Talgje or Sør-Talgje is a populated island in the eastern part of Stavanger Municipality in Rogaland county, Norway. The 4.1 km2 island is located in the Talgjefjorden and Brimsefjorden, both arms off of the main Boknafjorden in a large archipelago of islands northeast of the city of Stavanger. It is surrounded by islands: Brimse to the south, Rennesøy to the west, Finnøy to the north, and Fogn to the northeast. The island has a lot of agricultural uses, especially in growing tomatoes.

The island has a long history. The farm that today is known as Gard was once the seat of major clans that controlled the western part of Norway. Gaute Erlingson was a nobleman from the 1200s who lived here. Talgje Church dating from around the year 1100 is located here.

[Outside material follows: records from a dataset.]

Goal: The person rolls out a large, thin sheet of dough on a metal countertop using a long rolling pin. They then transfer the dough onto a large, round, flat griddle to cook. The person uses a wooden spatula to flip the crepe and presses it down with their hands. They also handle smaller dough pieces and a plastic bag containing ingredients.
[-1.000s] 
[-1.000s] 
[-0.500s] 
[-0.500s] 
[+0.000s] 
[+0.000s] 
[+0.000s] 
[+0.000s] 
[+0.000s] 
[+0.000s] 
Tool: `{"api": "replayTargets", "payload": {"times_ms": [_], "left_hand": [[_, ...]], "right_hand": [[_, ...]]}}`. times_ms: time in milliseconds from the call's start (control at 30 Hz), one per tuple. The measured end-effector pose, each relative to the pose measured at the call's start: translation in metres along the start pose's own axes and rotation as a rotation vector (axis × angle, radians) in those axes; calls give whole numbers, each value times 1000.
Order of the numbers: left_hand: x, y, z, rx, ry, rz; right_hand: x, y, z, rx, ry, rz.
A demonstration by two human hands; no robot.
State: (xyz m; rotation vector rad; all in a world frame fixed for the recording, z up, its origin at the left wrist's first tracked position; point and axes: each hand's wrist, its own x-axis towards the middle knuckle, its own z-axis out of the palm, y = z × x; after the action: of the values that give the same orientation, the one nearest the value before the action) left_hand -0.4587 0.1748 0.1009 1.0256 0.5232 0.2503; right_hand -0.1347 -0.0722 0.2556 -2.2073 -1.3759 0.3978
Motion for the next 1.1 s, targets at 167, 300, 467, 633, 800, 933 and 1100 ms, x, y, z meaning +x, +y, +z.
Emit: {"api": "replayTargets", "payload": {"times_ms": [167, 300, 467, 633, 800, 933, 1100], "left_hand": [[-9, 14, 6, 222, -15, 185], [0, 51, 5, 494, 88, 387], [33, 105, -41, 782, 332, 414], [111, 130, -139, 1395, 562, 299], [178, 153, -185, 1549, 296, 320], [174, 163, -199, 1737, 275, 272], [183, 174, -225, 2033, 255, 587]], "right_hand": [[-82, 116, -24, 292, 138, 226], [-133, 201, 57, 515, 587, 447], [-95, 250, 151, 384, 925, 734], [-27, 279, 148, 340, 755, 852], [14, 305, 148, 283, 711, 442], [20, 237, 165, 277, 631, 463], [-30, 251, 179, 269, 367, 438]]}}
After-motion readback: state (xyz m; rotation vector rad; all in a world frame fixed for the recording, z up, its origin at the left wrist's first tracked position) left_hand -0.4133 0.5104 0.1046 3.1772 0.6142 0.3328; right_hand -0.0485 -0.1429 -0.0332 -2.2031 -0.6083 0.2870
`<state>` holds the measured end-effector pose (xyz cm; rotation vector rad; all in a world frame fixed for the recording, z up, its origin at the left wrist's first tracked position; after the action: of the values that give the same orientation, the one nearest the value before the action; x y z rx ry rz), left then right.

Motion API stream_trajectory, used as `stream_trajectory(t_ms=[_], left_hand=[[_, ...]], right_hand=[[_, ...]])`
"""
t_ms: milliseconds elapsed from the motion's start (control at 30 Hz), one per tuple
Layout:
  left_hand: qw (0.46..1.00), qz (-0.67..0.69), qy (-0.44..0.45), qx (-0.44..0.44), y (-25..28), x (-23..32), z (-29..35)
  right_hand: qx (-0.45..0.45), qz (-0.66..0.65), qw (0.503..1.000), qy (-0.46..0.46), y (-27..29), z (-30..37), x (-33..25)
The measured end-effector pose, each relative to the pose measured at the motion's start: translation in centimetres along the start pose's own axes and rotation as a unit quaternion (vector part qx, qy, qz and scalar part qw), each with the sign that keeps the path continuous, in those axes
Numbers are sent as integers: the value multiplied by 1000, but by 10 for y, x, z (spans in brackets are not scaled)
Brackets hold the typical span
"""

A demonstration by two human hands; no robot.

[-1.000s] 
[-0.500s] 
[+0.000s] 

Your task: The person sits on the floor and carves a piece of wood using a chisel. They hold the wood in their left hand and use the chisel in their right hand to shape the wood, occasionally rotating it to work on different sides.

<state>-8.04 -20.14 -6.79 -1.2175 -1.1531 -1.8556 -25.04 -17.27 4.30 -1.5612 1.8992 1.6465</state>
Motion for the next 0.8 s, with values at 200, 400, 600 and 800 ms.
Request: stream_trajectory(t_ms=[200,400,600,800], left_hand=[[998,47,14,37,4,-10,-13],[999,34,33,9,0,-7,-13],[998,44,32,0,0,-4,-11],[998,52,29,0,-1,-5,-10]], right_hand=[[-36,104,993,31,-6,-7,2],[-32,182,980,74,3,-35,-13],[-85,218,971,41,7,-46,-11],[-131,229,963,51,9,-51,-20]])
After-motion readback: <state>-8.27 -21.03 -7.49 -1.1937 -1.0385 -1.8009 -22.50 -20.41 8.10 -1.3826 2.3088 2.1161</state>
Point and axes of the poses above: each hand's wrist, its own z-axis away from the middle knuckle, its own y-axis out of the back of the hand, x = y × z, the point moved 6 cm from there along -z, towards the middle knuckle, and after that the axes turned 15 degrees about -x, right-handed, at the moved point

The Talgjefjord Tunnel connects the island to the larger island of Rennesøy which in turn is connected to the mainland through a series of tunnels and bridges. There are also ferries that run from eastern Talgje to the island of Fogn and to the village of Tau on the mainland.

==Name==
There are actually two islands in Stavanger Municipality by the name Talgje. The other Talgje is part of the Sjernarøyane island group to the north. To disambiguate from this island from the other island by the same name, this island is sometimes referred to as Sør-Talgje (South Talgje) whereas the other one is called Nord-Talgje (North Talgje).

==History==
The island was part of the old Finnøy Municipality until 1 January 2020 when it became part of Stavanger Municipality.